__THE PROBLEM__
Your reply should consist solely of the lines from the start of the material below through the line containing "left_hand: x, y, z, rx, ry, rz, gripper", reproduced exactly.

• • • • •

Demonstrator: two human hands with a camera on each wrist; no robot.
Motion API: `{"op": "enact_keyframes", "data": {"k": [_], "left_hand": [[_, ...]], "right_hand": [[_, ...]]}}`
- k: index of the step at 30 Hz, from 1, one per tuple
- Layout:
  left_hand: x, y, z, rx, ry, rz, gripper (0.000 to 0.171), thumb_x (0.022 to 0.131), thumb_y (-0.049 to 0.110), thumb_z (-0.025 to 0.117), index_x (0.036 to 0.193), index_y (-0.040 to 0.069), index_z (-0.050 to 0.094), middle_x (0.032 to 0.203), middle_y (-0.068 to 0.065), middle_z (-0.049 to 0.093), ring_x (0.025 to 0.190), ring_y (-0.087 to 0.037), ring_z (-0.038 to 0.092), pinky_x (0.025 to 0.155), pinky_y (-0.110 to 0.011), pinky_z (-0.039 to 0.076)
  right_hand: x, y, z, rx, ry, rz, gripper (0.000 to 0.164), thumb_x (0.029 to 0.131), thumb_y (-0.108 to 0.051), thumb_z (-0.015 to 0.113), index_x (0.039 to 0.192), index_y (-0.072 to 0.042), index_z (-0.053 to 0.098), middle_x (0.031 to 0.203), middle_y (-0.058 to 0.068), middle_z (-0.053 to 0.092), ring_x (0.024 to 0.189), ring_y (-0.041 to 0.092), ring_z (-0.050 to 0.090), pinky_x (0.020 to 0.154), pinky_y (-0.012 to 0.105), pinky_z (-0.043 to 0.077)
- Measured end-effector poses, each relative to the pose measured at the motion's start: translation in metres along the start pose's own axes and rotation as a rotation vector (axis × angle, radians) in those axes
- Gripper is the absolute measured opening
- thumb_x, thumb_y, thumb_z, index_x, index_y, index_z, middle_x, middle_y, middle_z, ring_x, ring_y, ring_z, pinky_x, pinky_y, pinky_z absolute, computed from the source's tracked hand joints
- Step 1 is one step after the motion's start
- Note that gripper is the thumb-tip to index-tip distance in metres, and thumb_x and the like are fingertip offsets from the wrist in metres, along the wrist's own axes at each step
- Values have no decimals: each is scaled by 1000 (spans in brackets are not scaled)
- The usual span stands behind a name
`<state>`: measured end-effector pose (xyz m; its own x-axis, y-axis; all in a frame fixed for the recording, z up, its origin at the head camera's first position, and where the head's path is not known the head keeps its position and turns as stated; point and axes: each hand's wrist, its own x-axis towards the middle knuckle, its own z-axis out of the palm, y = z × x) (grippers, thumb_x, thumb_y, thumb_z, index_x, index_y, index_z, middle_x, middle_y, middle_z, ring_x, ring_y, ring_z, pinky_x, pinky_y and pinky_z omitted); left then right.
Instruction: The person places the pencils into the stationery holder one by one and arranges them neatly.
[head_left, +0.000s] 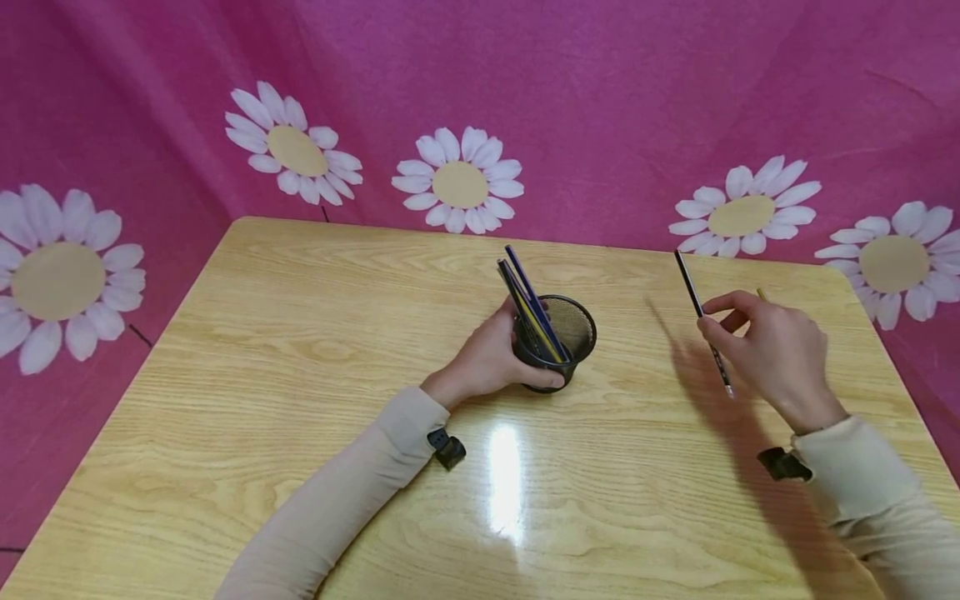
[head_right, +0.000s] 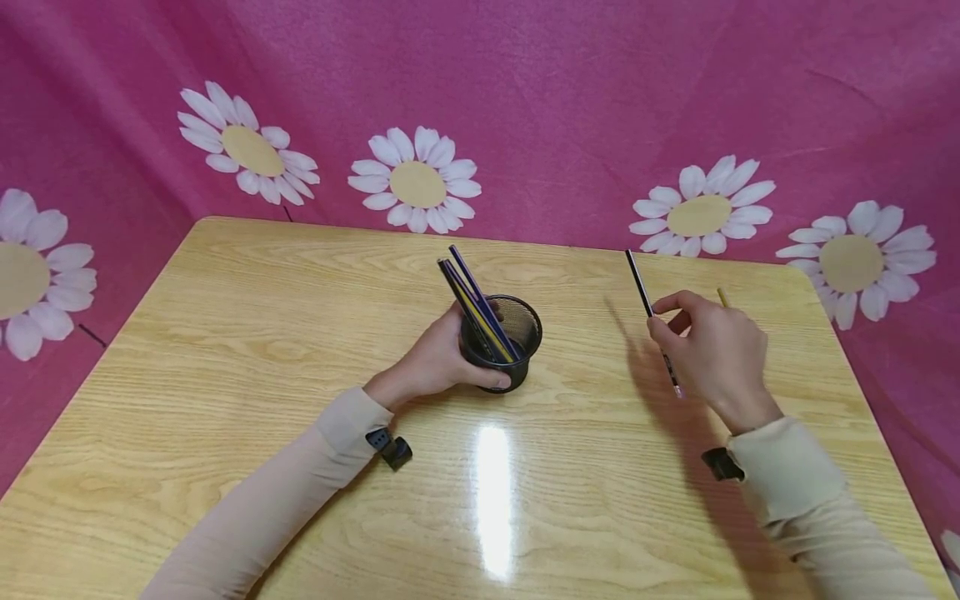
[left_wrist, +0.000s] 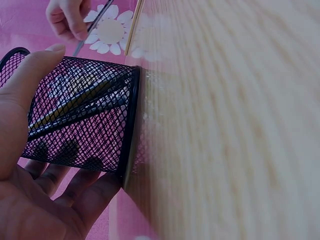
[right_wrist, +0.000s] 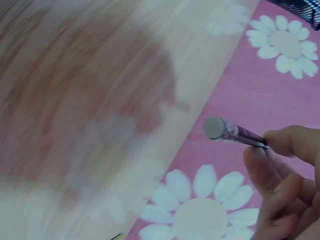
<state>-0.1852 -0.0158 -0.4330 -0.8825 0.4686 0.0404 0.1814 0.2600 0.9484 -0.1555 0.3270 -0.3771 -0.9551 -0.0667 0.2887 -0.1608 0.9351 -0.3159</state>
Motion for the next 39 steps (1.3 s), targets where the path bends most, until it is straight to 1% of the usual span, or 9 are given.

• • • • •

__COMPLETED TASK__
Demonstrator: two human hands with a camera on each wrist; no robot.
Motion API: `{"op": "enact_keyframes", "data": {"k": [_], "left_hand": [[_, ...]], "right_hand": [[_, ...]]}}`
- k: index of the step at 30 Hz, from 1, one per tuple
- Layout:
  left_hand: x, y, z, rx, ry, rz, gripper (0.000 to 0.171), thumb_x (0.022 to 0.131), thumb_y (-0.049 to 0.110), thumb_z (-0.025 to 0.117), index_x (0.036 to 0.193), index_y (-0.040 to 0.069), index_z (-0.050 to 0.094), middle_x (0.032 to 0.203), middle_y (-0.068 to 0.065), middle_z (-0.049 to 0.093), ring_x (0.025 to 0.190), ring_y (-0.087 to 0.037), ring_z (-0.038 to 0.092), pinky_x (0.025 to 0.155), pinky_y (-0.110 to 0.011), pinky_z (-0.039 to 0.076)

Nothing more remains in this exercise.